• TASK REQUIREMENTS:
Reproduce the records below exactly, but only between the lines holding "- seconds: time" and "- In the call", inclusive.

LISTED ENTRIES Block Start

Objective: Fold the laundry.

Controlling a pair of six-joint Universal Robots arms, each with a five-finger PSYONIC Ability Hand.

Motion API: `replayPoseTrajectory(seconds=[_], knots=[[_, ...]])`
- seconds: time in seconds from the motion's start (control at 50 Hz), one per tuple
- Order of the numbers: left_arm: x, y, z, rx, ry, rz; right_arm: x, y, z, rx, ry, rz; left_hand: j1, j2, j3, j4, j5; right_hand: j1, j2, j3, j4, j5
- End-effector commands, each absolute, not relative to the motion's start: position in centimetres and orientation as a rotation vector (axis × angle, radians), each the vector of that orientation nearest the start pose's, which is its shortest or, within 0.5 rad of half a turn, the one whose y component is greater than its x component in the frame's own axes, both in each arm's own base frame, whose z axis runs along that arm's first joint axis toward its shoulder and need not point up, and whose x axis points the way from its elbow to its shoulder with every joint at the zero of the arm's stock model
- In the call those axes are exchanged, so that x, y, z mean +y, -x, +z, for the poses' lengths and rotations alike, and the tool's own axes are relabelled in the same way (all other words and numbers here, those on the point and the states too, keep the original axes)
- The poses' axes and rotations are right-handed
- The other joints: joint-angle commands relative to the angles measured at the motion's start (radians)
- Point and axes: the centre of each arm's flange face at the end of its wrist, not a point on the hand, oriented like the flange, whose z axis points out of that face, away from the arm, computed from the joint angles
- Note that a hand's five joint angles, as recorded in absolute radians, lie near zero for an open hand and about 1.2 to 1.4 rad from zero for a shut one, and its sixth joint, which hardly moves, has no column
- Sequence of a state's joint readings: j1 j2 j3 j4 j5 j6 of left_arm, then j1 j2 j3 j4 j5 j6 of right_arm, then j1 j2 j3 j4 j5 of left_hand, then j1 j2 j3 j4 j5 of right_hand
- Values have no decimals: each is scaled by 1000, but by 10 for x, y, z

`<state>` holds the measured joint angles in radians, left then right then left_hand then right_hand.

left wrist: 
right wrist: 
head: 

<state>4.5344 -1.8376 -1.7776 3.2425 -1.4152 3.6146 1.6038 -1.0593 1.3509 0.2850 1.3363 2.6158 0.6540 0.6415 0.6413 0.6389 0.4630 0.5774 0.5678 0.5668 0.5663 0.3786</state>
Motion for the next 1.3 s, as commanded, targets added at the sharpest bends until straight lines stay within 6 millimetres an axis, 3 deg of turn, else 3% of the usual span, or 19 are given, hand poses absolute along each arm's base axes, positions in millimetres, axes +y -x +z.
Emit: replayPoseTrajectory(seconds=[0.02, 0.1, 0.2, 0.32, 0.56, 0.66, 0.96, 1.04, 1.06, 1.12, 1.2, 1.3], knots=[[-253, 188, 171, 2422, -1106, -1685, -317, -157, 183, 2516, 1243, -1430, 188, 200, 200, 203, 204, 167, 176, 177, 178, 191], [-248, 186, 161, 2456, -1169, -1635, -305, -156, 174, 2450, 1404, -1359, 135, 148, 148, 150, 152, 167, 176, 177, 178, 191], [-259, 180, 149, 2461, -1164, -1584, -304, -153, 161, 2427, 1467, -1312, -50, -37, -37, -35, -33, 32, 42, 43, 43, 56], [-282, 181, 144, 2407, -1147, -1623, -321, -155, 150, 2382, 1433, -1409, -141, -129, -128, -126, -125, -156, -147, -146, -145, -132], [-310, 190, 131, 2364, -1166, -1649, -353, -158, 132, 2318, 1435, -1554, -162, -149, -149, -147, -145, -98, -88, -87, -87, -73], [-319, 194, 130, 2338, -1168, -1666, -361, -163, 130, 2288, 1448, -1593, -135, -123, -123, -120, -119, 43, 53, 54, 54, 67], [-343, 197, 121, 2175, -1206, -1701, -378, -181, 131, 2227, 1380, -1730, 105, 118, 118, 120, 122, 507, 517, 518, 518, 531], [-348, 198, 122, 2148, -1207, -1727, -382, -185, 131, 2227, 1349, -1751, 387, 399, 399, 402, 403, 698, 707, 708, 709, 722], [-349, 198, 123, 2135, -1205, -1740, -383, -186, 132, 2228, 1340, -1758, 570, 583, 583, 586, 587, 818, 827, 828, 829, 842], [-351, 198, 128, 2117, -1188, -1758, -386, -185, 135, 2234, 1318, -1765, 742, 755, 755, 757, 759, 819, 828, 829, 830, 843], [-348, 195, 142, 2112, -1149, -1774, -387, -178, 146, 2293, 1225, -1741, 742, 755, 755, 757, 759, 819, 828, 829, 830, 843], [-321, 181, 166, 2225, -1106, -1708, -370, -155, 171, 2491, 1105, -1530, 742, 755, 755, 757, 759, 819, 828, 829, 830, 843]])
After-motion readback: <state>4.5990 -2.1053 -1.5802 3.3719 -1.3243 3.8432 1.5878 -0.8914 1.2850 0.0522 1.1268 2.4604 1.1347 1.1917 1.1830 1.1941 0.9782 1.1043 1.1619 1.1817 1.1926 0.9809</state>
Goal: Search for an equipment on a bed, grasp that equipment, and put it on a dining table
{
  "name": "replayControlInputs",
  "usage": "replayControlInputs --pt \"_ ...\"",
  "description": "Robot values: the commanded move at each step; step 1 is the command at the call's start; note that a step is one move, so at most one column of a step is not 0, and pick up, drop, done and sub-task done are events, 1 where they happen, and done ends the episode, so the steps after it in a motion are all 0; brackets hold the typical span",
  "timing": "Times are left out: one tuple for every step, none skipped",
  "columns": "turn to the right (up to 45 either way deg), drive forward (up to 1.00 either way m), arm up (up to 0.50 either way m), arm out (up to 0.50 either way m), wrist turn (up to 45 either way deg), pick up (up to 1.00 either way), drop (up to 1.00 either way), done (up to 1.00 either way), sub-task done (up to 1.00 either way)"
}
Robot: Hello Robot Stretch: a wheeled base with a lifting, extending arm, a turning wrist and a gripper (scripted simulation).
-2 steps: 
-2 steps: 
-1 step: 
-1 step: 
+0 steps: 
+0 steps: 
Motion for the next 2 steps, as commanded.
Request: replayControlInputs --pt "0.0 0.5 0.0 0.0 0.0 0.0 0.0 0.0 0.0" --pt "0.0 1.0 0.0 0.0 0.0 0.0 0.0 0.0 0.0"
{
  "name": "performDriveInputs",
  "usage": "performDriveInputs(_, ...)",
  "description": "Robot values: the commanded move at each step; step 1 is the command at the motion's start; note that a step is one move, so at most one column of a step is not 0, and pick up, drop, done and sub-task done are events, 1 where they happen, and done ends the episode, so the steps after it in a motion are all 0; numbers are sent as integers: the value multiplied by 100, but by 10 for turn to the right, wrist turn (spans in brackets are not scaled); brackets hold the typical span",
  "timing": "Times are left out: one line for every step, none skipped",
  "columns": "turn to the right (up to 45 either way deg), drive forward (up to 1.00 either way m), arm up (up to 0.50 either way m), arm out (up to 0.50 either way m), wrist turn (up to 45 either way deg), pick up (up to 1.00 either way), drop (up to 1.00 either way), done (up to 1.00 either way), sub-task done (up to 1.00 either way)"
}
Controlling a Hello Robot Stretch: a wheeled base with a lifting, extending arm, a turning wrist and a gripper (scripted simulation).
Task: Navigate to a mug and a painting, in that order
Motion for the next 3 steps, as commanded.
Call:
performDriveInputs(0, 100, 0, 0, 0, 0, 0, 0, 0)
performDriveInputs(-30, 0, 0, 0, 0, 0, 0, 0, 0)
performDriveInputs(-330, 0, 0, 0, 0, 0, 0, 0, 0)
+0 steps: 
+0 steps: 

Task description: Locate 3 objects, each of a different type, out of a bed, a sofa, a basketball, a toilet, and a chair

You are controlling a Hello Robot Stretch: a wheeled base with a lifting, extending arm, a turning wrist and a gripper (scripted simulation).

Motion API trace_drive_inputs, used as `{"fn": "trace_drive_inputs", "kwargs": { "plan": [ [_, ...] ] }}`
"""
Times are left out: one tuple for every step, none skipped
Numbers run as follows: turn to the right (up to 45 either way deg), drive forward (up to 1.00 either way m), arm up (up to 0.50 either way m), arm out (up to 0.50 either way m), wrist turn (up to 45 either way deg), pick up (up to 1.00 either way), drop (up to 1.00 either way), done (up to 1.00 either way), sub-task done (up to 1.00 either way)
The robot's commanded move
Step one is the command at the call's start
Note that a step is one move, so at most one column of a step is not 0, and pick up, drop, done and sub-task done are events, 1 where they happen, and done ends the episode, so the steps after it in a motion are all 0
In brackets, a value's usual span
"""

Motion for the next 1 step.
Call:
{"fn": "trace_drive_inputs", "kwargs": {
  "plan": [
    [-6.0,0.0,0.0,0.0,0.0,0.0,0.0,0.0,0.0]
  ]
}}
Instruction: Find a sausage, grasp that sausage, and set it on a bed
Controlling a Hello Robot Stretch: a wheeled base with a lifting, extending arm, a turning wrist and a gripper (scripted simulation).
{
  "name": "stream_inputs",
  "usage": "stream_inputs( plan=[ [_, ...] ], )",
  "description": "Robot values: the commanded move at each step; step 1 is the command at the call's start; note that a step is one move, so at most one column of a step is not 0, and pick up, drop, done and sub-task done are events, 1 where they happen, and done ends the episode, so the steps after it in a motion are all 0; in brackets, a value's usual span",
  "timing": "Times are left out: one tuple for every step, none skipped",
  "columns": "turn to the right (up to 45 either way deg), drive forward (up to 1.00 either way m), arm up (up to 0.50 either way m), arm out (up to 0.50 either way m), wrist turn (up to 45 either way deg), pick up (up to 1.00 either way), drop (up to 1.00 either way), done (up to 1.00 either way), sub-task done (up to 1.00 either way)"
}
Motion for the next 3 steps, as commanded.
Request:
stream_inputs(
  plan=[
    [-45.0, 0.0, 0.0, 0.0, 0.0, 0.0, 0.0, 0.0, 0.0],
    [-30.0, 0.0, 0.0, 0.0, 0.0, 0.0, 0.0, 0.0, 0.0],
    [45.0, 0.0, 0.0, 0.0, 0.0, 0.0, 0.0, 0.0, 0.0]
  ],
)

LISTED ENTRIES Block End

• PROBLEM SOLUTION:
- seconds: time in seconds from the motion's start (control at 50 Hz), one per tuple
- Order of the numbers: left_arm: x, y, z, rx, ry, rz; right_arm: x, y, z, rx, ry, rz; left_hand: j1, j2, j3, j4, j5; right_hand: j1, j2, j3, j4, j5
- End-effector commands, each absolute, not relative to the motion's start: position in centimetres and orientation as a rotation vector (axis × angle, radians), each the vector of that orientation nearest the start pose's, which is its shortest or, within 0.5 rad of half a turn, the one whose y component is greater than its x component in the frame's own axes, both in each arm's own base frame, whose z axis runs along that arm's first joint axis toward its shoulder and need not point up, and whose x axis points the way from its elbow to its shoulder with every joint at the zero of the arm's stock model
- In the call those axes are exchanged, so that x, y, z mean +y, -x, +z, for the poses' lengths and rotations alike, and the tool's own axes are relabelled in the same way (all other words and numbers here, those on the point and the states too, keep the original axes)

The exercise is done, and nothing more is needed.